When you would use this in practice
Calculations like this appear in general chemistry, analytical chemistry, environmental chemistry, and laboratory quality control. Ammonium salts are common in buffer preparation, fertilizer chemistry, biological systems, and industrial formulations. Even if the exact salt concentration or temperature changes, the method remains the same. Once you understand the logic for NH4Cl, you can handle many other weak acid salt calculations with confidence.

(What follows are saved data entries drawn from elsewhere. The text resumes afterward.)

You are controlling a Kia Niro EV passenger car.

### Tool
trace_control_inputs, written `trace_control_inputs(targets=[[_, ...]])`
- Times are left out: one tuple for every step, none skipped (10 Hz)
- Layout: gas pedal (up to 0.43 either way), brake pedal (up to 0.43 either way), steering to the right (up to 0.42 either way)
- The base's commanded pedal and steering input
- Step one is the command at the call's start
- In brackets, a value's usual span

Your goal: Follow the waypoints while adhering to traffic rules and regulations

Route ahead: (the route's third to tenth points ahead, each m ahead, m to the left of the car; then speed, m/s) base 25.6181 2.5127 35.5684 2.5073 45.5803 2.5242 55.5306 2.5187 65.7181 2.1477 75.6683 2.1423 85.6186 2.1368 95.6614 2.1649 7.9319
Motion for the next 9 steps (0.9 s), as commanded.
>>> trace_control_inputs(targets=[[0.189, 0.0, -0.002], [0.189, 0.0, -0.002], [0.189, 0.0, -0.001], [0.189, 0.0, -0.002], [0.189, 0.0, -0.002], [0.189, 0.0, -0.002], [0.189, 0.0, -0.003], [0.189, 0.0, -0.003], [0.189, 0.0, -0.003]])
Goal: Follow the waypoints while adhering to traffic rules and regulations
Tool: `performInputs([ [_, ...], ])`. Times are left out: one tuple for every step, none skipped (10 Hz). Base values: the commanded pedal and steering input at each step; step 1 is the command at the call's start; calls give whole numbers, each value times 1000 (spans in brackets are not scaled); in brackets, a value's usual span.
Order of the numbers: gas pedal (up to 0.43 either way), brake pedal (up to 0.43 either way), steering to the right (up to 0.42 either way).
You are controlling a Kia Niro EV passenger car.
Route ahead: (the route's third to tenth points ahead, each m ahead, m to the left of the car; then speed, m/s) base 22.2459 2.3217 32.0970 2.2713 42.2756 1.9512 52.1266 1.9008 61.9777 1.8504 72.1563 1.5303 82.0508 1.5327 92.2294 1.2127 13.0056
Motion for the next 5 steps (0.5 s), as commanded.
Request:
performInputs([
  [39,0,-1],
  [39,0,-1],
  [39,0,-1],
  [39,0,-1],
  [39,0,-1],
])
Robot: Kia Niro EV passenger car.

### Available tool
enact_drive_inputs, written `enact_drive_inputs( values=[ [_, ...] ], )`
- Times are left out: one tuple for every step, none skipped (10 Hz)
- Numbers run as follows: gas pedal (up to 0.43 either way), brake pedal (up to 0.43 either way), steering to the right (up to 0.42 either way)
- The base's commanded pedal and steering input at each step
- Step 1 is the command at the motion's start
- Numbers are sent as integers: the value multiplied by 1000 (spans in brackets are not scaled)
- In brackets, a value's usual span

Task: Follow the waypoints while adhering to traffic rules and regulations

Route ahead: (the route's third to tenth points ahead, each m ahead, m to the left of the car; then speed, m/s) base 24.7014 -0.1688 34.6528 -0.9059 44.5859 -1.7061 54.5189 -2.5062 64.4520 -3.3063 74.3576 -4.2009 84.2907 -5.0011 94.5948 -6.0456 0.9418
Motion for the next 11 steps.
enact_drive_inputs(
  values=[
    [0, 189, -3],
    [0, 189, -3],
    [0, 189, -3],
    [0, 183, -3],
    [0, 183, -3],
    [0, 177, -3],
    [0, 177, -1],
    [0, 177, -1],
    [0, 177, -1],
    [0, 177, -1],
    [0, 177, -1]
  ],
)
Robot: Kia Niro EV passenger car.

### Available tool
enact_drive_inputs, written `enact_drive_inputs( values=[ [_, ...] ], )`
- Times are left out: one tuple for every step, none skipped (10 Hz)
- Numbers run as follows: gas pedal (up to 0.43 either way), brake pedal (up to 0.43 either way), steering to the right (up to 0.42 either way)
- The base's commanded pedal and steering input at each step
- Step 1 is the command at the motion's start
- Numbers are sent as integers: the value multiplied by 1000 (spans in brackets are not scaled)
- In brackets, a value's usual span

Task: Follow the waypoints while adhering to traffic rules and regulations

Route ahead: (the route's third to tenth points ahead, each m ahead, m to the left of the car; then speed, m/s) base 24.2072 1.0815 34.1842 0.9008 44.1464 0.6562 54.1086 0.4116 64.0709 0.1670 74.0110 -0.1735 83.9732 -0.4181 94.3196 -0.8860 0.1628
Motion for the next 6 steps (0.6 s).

Environmental and water chemistry references also emphasize that pH is a central parameter affecting solubility, biological activity, corrosion, and reaction rates. If you are validating a measured pH against a theoretical expectation, remember that concentrated electrolyte solutions can deviate from ideal behavior. Nonetheless, the weak acid equilibrium model is the right starting point and usually the answer expected in coursework.
Authoritative references for pH and acid base chemistry
- USGS: pH and Water
- U.S. EPA: pH Overview
- Purdue University: Acid Dissociation Constants and Equilibria
Final answer
If you need the direct answer to the original question, the pH of 1.0 M ammonium chloride is about 4.63 at 25 degrees C, assuming Kb for ammonia is 1.8 x 10^-5 and ideal solution behavior. Use the calculator above if you want to adjust concentration, constants, or display precision and see the result visualized on a chart.